The Inflation Impact: How Much More Will You Pay?
Economists caution that the combined surge in fuel, gas, and milk prices will trigger a significant rise in Consumer Price Inflation (CPI).
| Economist / Institution | Key Projections & Observations |
| Megha Arora (India Ratings & Research) | The combined direct impact of petrol, diesel, and milk will lift CPI inflation by 0.42% in the coming months. |
| Radhika Rao (DBS Bank) | The direct 3–5% increase in pump prices alone will add 0.15% to 0.25% to headline inflation. |
| Rajani Sinha (CareEdge Ratings) | Direct fuel impacts will add 0.15%, while secondary transport and food logistics costs will add another 0.10% to 0.15%, pushing average inflation toward 4.6%–5.0%. |
| Santosh Mehrotra (Economist) | For every $10 increase in global crude, the domestic CPI ticks up by 0.3%, while simultaneously widening India’s current account deficit by 0.3% of the GDP. |
The Domino Effect on Daily Life
While the immediate direct impact will be felt at the fuel pumps and grocery counters, the broader “second-round” inflationary damage will gradually trickle down to the common person over the next few months.

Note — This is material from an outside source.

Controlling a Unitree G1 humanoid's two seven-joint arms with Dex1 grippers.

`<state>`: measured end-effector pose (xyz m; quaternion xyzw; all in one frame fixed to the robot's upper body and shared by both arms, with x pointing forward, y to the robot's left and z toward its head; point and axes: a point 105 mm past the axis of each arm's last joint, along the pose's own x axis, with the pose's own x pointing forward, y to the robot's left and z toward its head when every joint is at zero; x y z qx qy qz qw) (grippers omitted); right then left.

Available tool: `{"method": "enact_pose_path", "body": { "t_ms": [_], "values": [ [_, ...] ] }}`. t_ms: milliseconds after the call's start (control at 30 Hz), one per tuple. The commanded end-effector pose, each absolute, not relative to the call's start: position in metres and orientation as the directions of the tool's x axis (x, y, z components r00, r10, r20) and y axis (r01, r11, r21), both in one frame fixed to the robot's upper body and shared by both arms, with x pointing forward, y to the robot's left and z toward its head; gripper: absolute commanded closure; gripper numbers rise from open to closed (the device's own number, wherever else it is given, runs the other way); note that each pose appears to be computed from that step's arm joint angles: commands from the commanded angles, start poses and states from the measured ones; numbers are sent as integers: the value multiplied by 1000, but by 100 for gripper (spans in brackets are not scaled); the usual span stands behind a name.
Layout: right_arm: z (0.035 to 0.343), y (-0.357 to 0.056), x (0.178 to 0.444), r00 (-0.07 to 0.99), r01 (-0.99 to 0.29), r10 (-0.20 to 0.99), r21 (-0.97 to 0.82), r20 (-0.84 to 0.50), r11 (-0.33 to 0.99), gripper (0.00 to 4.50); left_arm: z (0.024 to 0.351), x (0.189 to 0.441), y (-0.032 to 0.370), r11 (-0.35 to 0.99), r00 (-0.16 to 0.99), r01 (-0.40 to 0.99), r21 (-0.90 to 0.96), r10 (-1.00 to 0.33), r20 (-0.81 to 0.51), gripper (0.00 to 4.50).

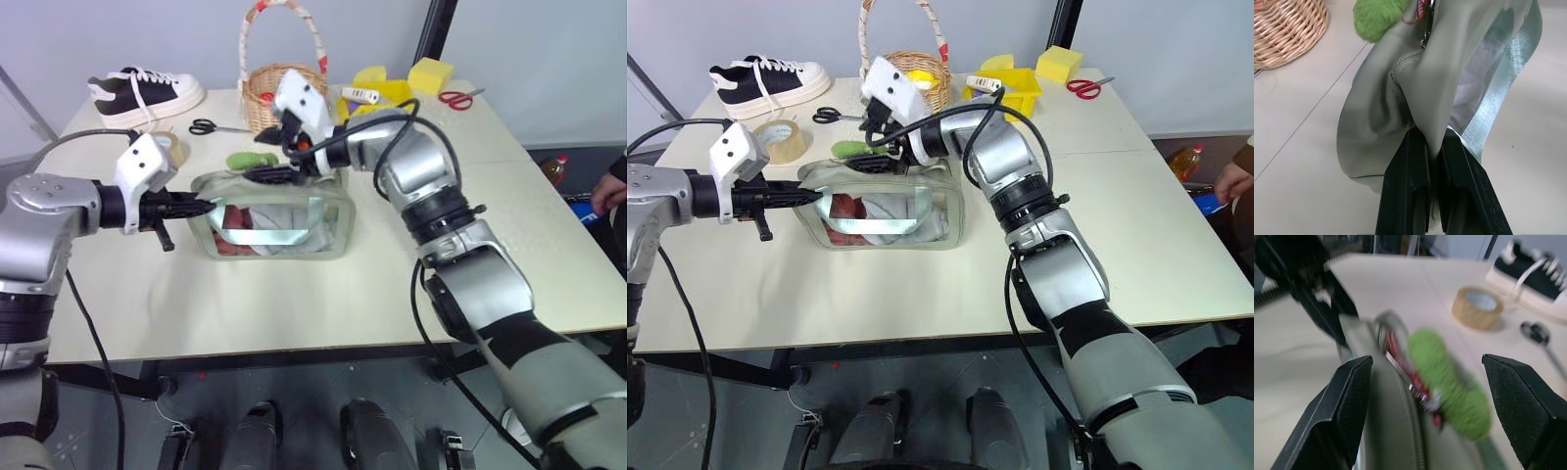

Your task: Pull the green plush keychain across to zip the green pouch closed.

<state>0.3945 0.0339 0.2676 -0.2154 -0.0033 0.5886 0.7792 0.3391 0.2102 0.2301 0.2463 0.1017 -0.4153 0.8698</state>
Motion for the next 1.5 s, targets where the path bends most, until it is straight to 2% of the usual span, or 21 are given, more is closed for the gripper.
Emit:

Higher diesel costs will inevitably translate into increased freight charges for commercial trucks, driving up the retail cost of vegetables, fruits, and FMCG products.
Furthermore, commuting costs are set to rise sharply as cab aggregators, auto-rickshaw operators, and public transport networks adjust their fares to cope with the steep spike in petrol, diesel, and CNG rates.